Large earthquakes in plate interiors

Large earthquakes within stable continental regions show that significant amounts of elastic strain can be released on geological structures far from plate boundary faults, where the vast majority of the Earth's seismic activity takes place. The 1811-1812 New Madrid events in the Mississippi valley are classical examples of large intraplate earthquakes (e.g. Nuttli, 1983; Johnston, 1996; Hough et al., 2000).


Because significant intraplate earthquakes are infrequent and the strain rates are so low, neither the rates and pattern of intraplate strain are well constrained, nor are the mechanism(s) responsible for strain accumulation and release on faults inside plates. Unlike plate boundary faults, where far-field plate motion and near-field strain are clearly related, such a relation between far- and near-field motions is not established for plate interiors. Far-field plate motions may contribute to the stress balance that loads seismogenic faults, but other stress sources such as density anomalies in the lower crust or glacial isostatic adjustment and local parameters such as high pore fluid pressure, weakness of pre-existing faults, or density anomalies in the lower crust may contribute equally significantly to the stress budget.


Over the past decade, GPS has become an invaluable tool for measuring long-term plate motion and strain accumulation on active faults. In areas of rapid strain accumulation such as the western United States, GPS-derived estimates of strain have been used effectively to help estimate earthquake hazard. In areas such as the Central and Eastern US, where rates of strain accumulation are slower than ~1 mm/yr, measuring strain from GPS has proven to be significantly more challenging, requiring additional attention to GPS monument stability and the effects of random and correlated sources of errors in GPS station velocities.
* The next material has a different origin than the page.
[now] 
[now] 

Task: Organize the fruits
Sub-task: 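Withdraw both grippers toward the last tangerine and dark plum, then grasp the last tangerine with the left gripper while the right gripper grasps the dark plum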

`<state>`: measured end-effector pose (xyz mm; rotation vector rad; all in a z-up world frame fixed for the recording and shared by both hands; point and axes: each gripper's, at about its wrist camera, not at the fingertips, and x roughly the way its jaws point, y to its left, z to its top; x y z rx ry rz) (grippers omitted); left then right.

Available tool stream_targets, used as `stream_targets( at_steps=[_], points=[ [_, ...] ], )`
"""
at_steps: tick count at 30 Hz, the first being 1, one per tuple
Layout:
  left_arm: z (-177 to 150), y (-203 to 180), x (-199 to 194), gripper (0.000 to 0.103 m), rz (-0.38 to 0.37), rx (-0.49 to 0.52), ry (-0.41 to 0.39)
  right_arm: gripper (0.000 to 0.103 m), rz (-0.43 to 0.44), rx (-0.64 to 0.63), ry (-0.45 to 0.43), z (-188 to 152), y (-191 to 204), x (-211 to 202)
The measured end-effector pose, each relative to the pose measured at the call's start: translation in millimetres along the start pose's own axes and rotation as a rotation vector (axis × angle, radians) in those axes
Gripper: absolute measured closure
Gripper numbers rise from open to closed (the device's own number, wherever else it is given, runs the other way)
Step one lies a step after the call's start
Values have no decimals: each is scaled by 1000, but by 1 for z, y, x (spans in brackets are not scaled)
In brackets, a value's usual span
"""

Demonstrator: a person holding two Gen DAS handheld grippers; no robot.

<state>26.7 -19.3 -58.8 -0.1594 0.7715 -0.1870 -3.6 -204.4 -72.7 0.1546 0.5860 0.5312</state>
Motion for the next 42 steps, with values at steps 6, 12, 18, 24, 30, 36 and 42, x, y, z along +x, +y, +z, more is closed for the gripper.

A better understanding of deformation within plates thus requires geodetic measurements over long periods at both local and plate-wide scales, combined with rigorous attempts to extract the maximum precision from those observations.


The mechanical behavior — hence earthquake potential — of faults in continental interiors is a question of critical importance for the resultant seismic hazard, but no consensus has yet been reached on this controversial topic. The debate has focused on the central and eastern United States, in particular the New Madrid Seismic Zone, struck by three magnitude 7 or greater earthquakes in 1811-1812, and to a lesser extent the Wabash Valley Seismic Zone just to the north. A key aspect of this issue is the rate at which strain is currently accruing on those plate interior faults, a quantity that remains debated. We address this issue with an analysis of up to 14 years of continuous GPS data from a network of 200 sites in the central United States centered on the New Madrid and Wabash Valley seismic zones. We find that all the high quality sites in these regions show motions that are consistently within the 95% confidence limit of zero deformation. These results place an upper bound on strain accrual on faults of 0.2 mm/yr and 0.5 mm/yr in the New Madrid and Wabash Valley Seismic Zones, respectively. For the New Madrid region, where a paleoseismic record is available for the past ~5,000 years, we argue that strain accrual — if any — does not permit the observed 500-900 year repeat time of paleo-earthquakes in the Upper Mississippi Embayment. These results, together with increasing evidence for temporal clustering and spatial migration of earthquake sequences in continental interiors, indicate that either tectonic loading rates or fault properties vary with time in the NMSZ and possibly plate-wide.